### Task brief
Report each line of the entries that includes "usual" by copying it.
* * * * *
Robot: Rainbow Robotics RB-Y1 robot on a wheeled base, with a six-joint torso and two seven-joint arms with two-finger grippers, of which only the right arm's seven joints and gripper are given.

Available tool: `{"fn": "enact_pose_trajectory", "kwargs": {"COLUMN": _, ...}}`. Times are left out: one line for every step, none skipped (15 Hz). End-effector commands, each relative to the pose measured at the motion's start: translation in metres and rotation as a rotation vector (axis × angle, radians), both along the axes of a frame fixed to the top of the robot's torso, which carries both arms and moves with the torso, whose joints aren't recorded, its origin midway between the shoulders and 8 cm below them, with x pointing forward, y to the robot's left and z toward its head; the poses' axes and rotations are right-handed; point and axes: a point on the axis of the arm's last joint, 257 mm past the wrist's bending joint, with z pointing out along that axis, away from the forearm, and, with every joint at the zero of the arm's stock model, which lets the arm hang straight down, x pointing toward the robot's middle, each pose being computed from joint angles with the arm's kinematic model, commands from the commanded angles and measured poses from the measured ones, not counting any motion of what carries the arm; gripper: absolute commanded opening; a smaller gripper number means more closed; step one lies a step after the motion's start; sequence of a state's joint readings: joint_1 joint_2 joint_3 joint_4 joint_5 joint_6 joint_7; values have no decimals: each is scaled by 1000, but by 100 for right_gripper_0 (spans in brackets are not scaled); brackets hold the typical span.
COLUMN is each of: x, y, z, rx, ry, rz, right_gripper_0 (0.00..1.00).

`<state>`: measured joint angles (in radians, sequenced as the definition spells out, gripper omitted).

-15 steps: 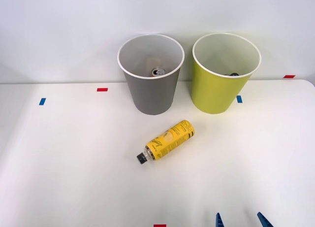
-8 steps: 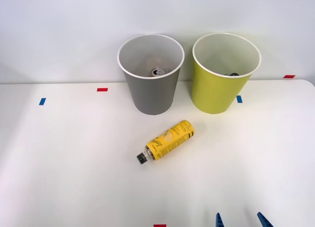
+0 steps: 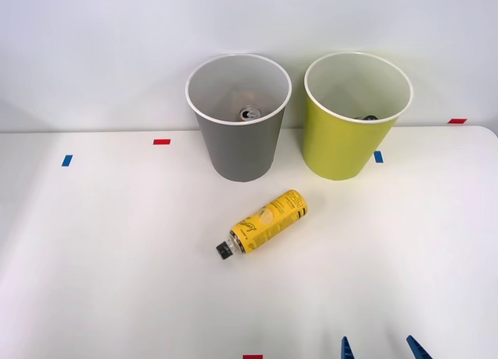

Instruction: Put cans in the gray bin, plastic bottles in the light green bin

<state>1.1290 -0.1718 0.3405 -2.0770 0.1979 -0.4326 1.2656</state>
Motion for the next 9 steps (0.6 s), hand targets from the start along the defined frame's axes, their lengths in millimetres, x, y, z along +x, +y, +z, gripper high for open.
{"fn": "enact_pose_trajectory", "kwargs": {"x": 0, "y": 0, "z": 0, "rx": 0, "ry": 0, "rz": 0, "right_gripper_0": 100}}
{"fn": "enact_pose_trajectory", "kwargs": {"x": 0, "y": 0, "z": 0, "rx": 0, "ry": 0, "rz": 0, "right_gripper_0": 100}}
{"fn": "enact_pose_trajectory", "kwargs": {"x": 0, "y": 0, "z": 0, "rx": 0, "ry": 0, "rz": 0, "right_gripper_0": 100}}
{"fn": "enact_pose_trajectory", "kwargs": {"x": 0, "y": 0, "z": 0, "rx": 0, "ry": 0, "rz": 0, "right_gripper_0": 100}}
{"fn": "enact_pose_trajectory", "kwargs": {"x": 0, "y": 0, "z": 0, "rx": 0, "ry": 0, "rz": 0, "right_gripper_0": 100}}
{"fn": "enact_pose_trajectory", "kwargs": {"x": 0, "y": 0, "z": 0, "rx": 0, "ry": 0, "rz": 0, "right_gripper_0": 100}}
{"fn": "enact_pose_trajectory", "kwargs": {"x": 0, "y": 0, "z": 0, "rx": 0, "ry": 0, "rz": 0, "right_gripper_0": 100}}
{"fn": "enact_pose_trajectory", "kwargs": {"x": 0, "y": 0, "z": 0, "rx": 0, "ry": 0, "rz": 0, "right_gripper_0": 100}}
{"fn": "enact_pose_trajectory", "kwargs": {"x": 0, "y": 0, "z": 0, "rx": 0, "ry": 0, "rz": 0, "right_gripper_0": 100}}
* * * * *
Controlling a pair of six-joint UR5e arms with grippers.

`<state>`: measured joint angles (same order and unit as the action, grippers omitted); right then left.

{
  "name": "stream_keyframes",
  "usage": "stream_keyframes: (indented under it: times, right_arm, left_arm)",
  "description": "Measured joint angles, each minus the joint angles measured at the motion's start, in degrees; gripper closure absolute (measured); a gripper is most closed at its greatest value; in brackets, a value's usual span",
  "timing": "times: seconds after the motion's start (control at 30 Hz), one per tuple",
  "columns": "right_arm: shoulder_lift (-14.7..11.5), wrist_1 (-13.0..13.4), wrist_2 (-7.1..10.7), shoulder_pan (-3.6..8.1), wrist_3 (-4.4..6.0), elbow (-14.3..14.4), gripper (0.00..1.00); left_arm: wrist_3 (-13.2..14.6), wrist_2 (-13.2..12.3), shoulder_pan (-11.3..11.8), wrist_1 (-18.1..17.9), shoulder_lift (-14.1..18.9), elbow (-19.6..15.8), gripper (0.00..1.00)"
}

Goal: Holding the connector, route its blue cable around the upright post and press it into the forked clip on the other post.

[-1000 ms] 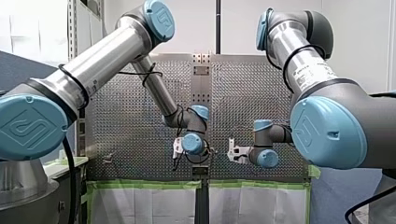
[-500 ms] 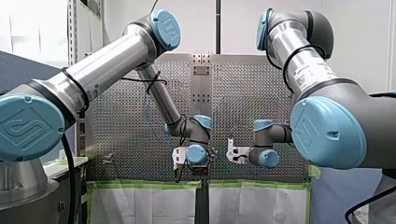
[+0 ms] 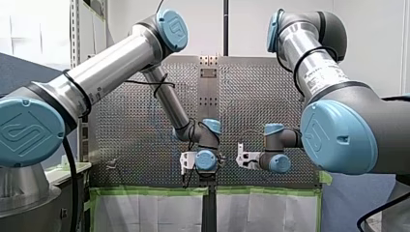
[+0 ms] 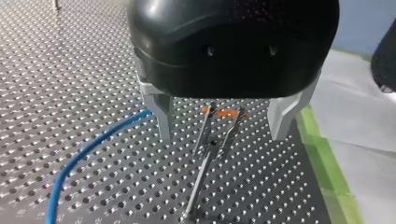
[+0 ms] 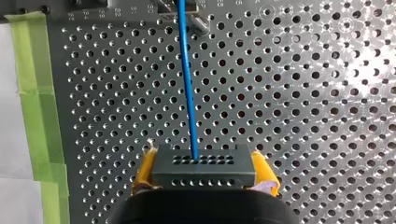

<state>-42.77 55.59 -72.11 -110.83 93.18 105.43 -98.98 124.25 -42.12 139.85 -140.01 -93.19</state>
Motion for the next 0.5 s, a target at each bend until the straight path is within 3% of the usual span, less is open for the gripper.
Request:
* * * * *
### Completed exercise
  "description": "Measured joint angles, each minus the joint angles measured at the motion's start, in degrees; gripper closure absolute (measured); a gripper is most closed at its greatest value; in brackets, a value's usual span",
Motion for the next 0.5 s, a target at each bend until the straight path is within 3% of the usual span, less is open for the gripper.

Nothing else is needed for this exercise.